The spring of the pressure gauge shown in the figure below has a force constant of 1,160 N/m, and the piston has a radius of 1.22 cm. As the gauge is lowered into water, what change in depth causes the piston to move in by 0.750 cm?
ρ(water) =1000 kg/m³ !!!!!!!!!!!!
(k•x)-(ρ•g•v) = zero
we have: k= 1160 N/m
x= .0075 m
ρ(water)= 1000 kg/m³
g= 9.8 m/s²
r= .0122 m
and v=h•A A= π•r² = π(.0122)²
h=??? (Change in the pressure)
so: h=(k•x)/(ρ•g•A)
=(1160*.0075)/(1000*9.8*(π(.0122)²)
h= 1.898557011 m :)
k = 1160 N/m
r = 1.22 cm = 0.0122 m
x = 0.750 cm =0.0075 m
Change in the pressure, when the gauge is taken into water
ΔP = F/ A= k•x /π•r² =
=1160•0.0075/ π•(0.0122)²= .....
ρ(water) =100 kg/m³
ΔP = ρwater• g •h,
h = ΔP/g• ρ(water)=…
(k•x)-(ρ•g•v) = zero
v=h•A
To determine the change in depth that causes the piston to move in by 0.750 cm, we need to apply the principles of fluid pressure and force.

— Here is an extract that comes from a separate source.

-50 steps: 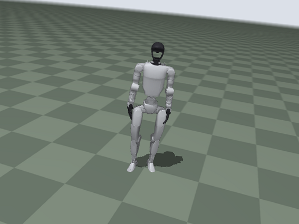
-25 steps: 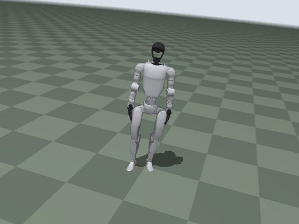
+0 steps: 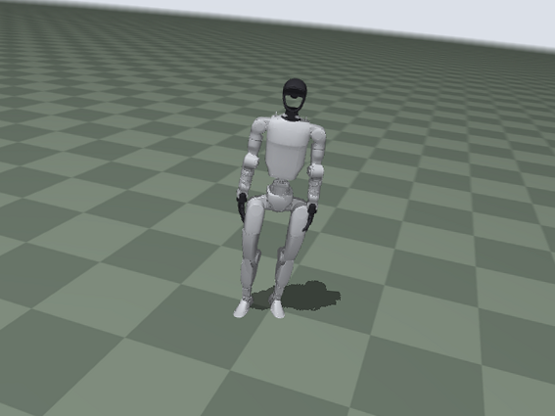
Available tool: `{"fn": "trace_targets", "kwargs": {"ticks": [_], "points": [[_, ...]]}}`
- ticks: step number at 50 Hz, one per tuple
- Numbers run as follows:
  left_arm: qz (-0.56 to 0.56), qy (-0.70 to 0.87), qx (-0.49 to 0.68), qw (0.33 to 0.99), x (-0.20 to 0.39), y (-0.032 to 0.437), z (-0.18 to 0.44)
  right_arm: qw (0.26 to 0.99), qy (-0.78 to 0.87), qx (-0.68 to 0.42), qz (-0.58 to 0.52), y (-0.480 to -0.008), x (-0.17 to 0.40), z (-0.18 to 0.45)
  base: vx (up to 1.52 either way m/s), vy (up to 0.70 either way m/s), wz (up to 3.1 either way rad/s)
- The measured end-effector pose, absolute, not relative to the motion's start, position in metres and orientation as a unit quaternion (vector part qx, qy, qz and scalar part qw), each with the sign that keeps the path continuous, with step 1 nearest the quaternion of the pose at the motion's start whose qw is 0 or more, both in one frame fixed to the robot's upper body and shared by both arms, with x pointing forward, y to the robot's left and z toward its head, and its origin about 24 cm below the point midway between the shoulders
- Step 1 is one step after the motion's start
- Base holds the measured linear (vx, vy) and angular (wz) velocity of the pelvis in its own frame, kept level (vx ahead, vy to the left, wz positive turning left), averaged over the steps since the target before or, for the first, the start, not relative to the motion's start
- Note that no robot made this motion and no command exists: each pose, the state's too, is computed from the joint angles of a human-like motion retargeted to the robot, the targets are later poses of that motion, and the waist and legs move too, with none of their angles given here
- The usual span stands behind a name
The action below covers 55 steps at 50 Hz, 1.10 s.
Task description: In place motions
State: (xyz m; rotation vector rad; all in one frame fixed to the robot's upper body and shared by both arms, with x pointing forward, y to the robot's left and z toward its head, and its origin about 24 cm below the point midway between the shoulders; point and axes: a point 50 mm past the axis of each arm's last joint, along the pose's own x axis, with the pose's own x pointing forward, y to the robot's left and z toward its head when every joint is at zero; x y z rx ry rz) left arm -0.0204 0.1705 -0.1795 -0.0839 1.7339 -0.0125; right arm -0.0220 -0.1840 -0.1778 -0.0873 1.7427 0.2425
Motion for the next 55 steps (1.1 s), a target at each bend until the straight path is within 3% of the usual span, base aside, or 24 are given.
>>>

Step 1: Determine the force applied by the spring:
The force applied by the spring can be calculated using Hooke's law:
F = k * x
where F is the force applied by the spring, k is the force constant, and x is the displacement of the piston.
Given:
Force constant (k) = 1,160 N/m
Displacement (x) = 0.750 cm = 0.0075 m
Substituting the given values into the formula:
F = 1,160 N/m * 0.0075 m
F = 8.7 N
Step 2: Determine the pressure difference between inside and outside of the piston:
The force applied by the spring is due to the pressure difference between the inside and outside of the piston. Using the formula:
ΔP = F / A
where ΔP is the pressure difference, F is the force applied, and A is the area of the piston.
Given:
Radius of the piston (r) = 1.22 cm = 0.0122 m
Substituting the given values into the formula:
A = π * r^2
A = π * 0.0122 m^2
ΔP = 8.7 N / (π * 0.0122 m^2)
ΔP ≈ 2,249.6694 Pa
Step 3: Determine the change in depth:
The pressure difference (ΔP) is caused by the change in depth. We can use the equation:
ΔP = ρ * g * h
where ΔP is the pressure difference, ρ is the density of water, g is the acceleration due to gravity, and h is the change in depth.
Given:
Acceleration due to gravity (g) = 9.8 m/s^2
Rearranging the equation to solve for h:
h = ΔP / (ρ * g)
The density of water (ρ) is approximately 1000 kg/m^3.
Substituting the given values into the equation:
h = 2,249.6694 Pa / (1000 kg/m^3 * 9.8 m/s^2)
h ≈ 0.2307 m
Therefore, the change in depth that causes the piston to move in by 0.750 cm is approximately 0.2307 meters.